The Santanas were among hundreds of students, parents and siblings who lugged crates, bins and other belongings into dormitory rooms during move-in day for SUNY Potsdam’s 850-member freshman class.

The halls and rooms buzzed with activity as families rearranged furniture, hooked up TVs and made up beds with fresh linens and comforters.

Jennifer N. Coleman and her husband, William J., of Fayetteville, were helping their son, Deven J., 18, organize his room in Bowman Hall. He is the first of their four children to leave the nest and plans to major in business.

“I had my little meltdown awhile ago, and I’ll probably have another one when we leave,” Mrs. Coleman said. “But I’m happy for him. This is a good move for him.”

Mr. and Mrs. Coleman both graduated from Clarkson University, so they’re familiar with Potsdam and the north country.

Brooke A. Lewis, a June graduate of Canton Central’s Hugh C. Williams High School, said she was waiting to meet her roommate, Erica, for the first time.

“I didn’t even know I had a roommate until I saw another name on the door,” she said.

Kevin E. Drazek, Baldwinsville, said he always feels a “roller coaster” of emotions when he drops his children off for their freshman year. His daughter, Elisa M. Drazek, 17, is the third in line out of four children.

Two others attend Loyola University and St. Bonaventure University.

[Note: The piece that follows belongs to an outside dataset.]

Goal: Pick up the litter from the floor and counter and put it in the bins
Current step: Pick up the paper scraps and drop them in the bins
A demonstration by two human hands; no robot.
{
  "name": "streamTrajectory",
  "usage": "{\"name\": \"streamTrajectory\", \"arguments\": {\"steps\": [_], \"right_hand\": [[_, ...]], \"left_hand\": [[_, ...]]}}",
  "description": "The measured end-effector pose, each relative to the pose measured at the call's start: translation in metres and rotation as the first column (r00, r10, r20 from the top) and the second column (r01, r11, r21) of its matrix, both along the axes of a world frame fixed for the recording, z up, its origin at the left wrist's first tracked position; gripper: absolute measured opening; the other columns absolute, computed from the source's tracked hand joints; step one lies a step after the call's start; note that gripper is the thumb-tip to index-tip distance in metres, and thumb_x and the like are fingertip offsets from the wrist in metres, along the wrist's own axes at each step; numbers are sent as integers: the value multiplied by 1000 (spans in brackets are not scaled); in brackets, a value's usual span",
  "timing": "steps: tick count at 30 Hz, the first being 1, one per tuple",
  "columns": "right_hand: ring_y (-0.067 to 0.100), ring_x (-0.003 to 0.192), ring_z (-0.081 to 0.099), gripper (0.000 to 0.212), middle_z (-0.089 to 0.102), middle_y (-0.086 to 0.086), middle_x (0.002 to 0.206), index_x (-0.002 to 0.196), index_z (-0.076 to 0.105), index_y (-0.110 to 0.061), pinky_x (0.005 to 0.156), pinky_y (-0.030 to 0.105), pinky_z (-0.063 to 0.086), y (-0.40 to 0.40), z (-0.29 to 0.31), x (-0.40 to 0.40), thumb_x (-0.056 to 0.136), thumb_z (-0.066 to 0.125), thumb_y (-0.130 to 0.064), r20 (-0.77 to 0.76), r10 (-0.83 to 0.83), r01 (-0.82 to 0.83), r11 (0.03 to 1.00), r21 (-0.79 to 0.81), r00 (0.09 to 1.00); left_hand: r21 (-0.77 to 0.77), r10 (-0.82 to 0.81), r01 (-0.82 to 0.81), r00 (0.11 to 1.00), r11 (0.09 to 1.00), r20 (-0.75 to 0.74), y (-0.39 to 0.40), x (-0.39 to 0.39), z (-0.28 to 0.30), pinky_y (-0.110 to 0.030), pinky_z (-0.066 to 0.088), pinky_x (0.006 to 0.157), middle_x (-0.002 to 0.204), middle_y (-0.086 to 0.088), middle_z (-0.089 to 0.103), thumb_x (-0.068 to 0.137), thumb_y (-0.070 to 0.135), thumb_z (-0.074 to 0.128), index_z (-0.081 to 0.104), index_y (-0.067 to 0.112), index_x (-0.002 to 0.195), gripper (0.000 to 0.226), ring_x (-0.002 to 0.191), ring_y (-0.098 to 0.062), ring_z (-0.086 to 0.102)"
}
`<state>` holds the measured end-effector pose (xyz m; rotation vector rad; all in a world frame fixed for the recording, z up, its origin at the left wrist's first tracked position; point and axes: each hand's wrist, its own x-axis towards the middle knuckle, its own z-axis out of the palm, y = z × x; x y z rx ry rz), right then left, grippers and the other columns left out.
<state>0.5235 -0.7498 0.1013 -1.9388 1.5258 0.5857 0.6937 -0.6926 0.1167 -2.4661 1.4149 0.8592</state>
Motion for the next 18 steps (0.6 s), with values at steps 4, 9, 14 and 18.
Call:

“You’re happy, you’re anxious, you’re sad,” he said. “She’s going to move forward and start a new life.”

Ms. Drazek said she couldn’t really describe her feelings.

“I feel sort of shell-shocked. I don’t know what to feel,” she said as her father helped load items from their car into a large cart provided by the college for move-in day.

Bryan Archer, a native of Panama City, Panama, who is playing on the SUNY Potsdam men’s soccer team, said he arrived on campus two weeks ago to start twice-a-day practices with his teammates. He has lived in Brooklyn for the past two years and is majoring in computer science.

“It’s very relaxing here. All my life I’ve lived in a city. This environment is different. It’s quiet, and I like it,” he said.

So far, the freshman said he hasn’t been homesick, and he was busy helping others move their belongings into the dorm.

“I’m looking forward to doing well in my studies and being a good player on the soccer field,” the 18-year-old athlete said.

Freshmen arrived last week at three other area colleges, including about 800 at SUNY Canton, about 700 at Clarkson University and an estimated 610 at St. Lawrence University, Canton.